- 2023 Burkina Faso coup d'état attempt: Part of the 2020s coup attempts in the Coup Belt
| Date | 26 September 2023 |
| Location | Ouagadougou, Burkina Faso |
| Result | Coup failed |

Belligerents
- Patriotic Movement for Safeguard and Restoration: Burkina Faso Armed Forces dissidents

Commanders and leaders
- Ibrahim Traoré Célestin Simporé Abdoulaye Gandema Seydou Ouattara: Cheikh Hamza Ouattara Abdoul Aziz Aouoba Christophe Maïga Sekou Ouedraogo Boubacar Keita

= 2023 Burkina Faso coup attempt =

2023 coup d'état attempt in Burkina Faso

On 26 September 2023, dissidents of the Burkina Faso Armed Forces attempted to overthrow the ruling military junta led by Ibrahim Traoré, who came to power a year earlier.

== Coups of 2022 ==

In a previous coup in January 2022, Paul-Henri Sandaogo Damiba overthrew the government of Roch Marc Christian Kaboré due to the Burkinabé government's inability to suppress the jihadist insurgency in Burkina Faso, which had begun in 2019 and saw jihadists make gains across the country in late 2021. Initially, Damiba's government was welcomed by the Burkinabé populace, but Damiba was unable to control the insurgency, and was subsequently overthrown himself by dissidents led by Ibrahim Traoré. Traoré subsequently claimed to have thwarted a coup attempt against him led by lieutenant-colonel Emmanuel Zoungrana in December 2022.

Amid rumors of discontent within the Burkinabe army, Traoré shuffled his cabinet. Sekou Ouedraogo was removed from head of the National Intelligence Services of Burkina Faso, and Seydou Ouattara was appointed to the role. Abdoulaye Gandema was appointed head of state security and police services. Célestin Simporé had been appointed head of the Burkinabe Armed Forces in April 2023.

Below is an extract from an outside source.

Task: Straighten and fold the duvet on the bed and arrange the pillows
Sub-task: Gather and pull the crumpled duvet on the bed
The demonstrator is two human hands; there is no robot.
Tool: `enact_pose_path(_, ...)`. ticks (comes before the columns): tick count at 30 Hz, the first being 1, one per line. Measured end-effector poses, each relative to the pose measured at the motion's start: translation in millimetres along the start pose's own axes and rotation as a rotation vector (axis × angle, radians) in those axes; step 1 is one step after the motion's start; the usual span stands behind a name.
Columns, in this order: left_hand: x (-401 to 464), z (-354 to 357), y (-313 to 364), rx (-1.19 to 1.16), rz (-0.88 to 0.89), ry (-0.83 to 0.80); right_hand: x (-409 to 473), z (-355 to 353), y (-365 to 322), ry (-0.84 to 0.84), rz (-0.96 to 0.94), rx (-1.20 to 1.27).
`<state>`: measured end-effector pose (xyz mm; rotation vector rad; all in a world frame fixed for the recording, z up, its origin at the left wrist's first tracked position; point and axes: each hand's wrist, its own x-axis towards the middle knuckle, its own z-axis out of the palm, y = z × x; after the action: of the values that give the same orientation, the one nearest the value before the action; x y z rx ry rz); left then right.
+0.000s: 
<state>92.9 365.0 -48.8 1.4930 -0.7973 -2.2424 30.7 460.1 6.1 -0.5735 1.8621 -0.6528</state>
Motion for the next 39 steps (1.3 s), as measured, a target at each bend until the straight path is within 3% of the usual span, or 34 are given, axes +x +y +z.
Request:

On 25 September 2023, Jeune Afrique published an article about growing tensions between disgruntled military officers in Ouagadougou. Soldiers and officers were angered over the death of Zanga Moumouni Traore, a VDP commander who was killed while fighting jihadists near Bobo-Dioulasso as he did not have enough equipment. The tensions came at a time when sporadic gunfire was heard at a Burkinabé army base in the city and near Traore's residence. As a result, the Burkinabé junta suspended Jeune Afrique from reporting within the country, calling the articles "untruthful".

== Coup attempt ==
On the night of 26 September, pro-Traoré social media accounts posted messages encouraging supporters of the junta, colloquially known as "Guardians of the Transition", to go out and protest in support of Traoré after rumors of a possible coup surfaced. Pro-junta protests also occurred in the cities of Bobo-Dioulasso and Gaoua. On the morning of 27 September, smaller protests broke out in downtown Ouagadougou against Traoré's rule. The protests were quickly dissipated. That night, the junta stated that a coup attempt by high-ranking security officers was foiled by intelligence gathered by the Burkinabé intelligence agency. The junta stated that four officers were arrested in connection with the coup attempt, and that two more were on the run.

The Burkinabe junta later stated that the perpetrators of the coup were Abdoul Aziz Aouoba, the commander of the Burkinabe Special Forces, Lieutenant Colonel Boubacar Keita, director of the Higher Institute of Civil Protection Studies, Lieutenant Colonel Cheikh Hamza Ouattara, commander of the special forces of the VDP, and Christophe Maiga, deputy commander of VDP special forces. Two other officers, including Sekou Ouedraogo, former director of the National Intelligence Services of Burkina Faso who was fired on September 13, were said to be in hiding.

==Aftermath==
On 4 October, Traoré dismissed Lieutenant-Colonel Évrard Somda as head of the national gendarmerie, replacing him with Lieutenant-Colonel Kouagri Natamah, after it emerged that two commanders of special gendarmerie units had been arrested for involvement in the coup.

Months later in January 2024, the government announced it had thwarted another planned coup set for 14 January. In what was officially described as the "umpteenth attempt at destabilization," junta forces made several arrests of military and civilian personnel.